If the tenant only wants to move out temporarily they can arrange to sublet their unit. Subletting occurs when a tenant rents out their unit to another person, called a subtenant, for a period that is less than the length of the lease. If a tenant rents on a month-to-month basis, they can only sublet the unit for less than one month and not for any longer period, or the tenant and the subtenant may lose their rights to the unit. With a sublet, the original tenant is responsible for all the terms under the lease and must collect the rent from the subtenant, and ensure it is paid to the landlord.
If a tenant wants to sublet their unit, they require the landlord’s written approval. Landlords are not allowed to unreasonably refuse a request for a sublet. This means that if a landlord decides to refuse a subtenant, he or she must have a good reason for doing so. Further, if the landlord refuses to allow the tenant to sublet the unit, or does not reply to the request within seven days, the tenant can apply to the Landlord and Tenant Board to determine if the sublease should be allowed.
Assigning a lease: transferring it to someone new
If a tenant wants to move out before the lease expires and does not plan to return, he or she can assign the lease to another person, who will then become the tenant. Assigning a lease transfers all the tenant’s rights and obligations to another person. The new tenant, called the assignee, will be required to pay the same rent that the original tenant was paying, and the terms of the original lease will apply.
If a tenant wants to assign a lease, he or she is first required to make a written request for the landlord’s approval. As with a sublet, the landlord cannot unreasonably refuse consent to an assignment. If the landlord refuses or does not reply within seven days of the tenant’s request, the tenant has two choices: end the lease or apply to the Board to approve the assignment. If the tenants want to end the lease, they have 30 days from the day the assignment request was made to give notice to the landlord. The notice must be 30 days before the tenant will move, which is normally the last day of the month.

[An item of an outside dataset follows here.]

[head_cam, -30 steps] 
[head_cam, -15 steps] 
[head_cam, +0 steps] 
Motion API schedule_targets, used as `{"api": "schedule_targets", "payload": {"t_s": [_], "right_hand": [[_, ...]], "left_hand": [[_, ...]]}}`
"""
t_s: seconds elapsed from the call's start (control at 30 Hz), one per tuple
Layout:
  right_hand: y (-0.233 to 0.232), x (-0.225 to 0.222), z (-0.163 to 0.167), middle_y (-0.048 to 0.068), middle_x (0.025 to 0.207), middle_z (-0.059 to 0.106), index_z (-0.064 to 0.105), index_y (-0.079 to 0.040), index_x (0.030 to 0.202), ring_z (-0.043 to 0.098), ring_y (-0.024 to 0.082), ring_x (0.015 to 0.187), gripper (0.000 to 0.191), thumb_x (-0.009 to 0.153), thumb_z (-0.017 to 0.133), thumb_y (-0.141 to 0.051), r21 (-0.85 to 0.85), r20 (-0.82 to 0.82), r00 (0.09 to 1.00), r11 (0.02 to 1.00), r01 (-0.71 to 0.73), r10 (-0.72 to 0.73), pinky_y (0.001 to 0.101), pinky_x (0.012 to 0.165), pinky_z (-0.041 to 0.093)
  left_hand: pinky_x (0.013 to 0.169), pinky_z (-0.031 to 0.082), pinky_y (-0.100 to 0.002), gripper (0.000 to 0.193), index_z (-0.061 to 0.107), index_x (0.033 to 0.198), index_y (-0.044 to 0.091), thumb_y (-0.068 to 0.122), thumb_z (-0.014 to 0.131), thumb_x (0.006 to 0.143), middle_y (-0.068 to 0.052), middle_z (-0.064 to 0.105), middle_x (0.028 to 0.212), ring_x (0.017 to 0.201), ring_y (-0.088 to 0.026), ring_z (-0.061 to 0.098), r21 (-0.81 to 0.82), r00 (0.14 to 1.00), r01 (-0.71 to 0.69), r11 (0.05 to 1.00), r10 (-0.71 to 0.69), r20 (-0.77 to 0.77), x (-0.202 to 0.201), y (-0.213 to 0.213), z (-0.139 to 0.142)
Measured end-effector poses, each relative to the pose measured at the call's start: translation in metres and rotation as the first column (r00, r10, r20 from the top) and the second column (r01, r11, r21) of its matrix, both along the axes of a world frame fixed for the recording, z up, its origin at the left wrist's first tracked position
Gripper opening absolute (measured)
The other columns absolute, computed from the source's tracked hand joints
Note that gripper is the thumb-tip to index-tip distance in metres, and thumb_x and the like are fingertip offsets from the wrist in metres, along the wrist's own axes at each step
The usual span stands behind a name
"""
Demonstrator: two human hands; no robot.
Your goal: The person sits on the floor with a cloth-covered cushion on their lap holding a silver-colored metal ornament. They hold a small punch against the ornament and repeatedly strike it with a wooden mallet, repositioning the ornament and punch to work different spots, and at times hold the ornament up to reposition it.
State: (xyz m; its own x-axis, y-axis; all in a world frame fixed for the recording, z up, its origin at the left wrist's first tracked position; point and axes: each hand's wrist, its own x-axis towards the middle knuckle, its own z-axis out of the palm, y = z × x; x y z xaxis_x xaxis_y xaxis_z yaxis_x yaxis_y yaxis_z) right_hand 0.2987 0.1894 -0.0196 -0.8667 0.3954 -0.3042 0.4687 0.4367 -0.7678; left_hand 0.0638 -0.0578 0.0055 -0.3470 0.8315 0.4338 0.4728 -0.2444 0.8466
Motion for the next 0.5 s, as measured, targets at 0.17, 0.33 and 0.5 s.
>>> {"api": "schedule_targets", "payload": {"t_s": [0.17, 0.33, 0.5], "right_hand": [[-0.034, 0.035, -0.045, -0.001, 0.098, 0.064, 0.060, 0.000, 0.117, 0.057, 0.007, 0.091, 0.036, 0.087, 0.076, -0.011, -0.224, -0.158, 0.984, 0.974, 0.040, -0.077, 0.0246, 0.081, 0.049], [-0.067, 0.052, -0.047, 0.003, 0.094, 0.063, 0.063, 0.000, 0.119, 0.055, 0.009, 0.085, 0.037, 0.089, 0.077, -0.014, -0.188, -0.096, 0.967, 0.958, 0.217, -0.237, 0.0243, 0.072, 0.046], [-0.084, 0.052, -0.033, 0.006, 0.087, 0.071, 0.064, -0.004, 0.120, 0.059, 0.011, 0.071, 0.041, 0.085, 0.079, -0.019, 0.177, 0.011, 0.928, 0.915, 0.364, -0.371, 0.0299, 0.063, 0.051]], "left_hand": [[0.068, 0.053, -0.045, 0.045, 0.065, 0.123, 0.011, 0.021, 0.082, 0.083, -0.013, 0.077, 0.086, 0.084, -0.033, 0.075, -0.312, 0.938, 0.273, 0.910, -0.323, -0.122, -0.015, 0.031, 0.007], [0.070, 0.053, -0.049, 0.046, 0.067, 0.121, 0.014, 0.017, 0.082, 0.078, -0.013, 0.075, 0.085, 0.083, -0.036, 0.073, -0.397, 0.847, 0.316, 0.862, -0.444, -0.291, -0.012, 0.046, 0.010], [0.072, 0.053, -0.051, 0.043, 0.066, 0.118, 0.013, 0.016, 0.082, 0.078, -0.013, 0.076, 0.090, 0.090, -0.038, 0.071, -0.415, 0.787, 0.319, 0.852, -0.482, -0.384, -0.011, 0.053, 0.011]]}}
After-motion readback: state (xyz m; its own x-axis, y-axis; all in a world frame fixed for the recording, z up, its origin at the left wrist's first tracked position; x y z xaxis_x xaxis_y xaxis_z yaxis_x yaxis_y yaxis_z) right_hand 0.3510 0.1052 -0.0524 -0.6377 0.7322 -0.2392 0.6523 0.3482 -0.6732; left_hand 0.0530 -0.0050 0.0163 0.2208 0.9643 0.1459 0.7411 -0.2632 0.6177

Subletting or assigning a lease without the landlord’s permission
If a tenant sublets or assigns their unit without first getting consent from the landlord, it is considered an unauthorized assignment or sublet. When this happens, a landlord can file an application with the Board to evict both the tenant and the unauthorized occupant. However, if the landlord fails to file the application within 60 days of discovering the unauthorized occupant, the unauthorized occupant will become a tenant.
To apply to the Board to have a sublet or assignment approved, tenants must submit the appropriate form together with a small application fee. A copy of these forms must then be delivered to the landlord. To obtain forms or for additional information on sublets and assignments, visit the Landlord and Tenant Board website.
A criminal record will affect your ability to be approved for a residential lease. To erase your criminal record, call toll-free 1-877-219-1644 or learn more at Federal Pardon Waiver Services. It’s easier than you think.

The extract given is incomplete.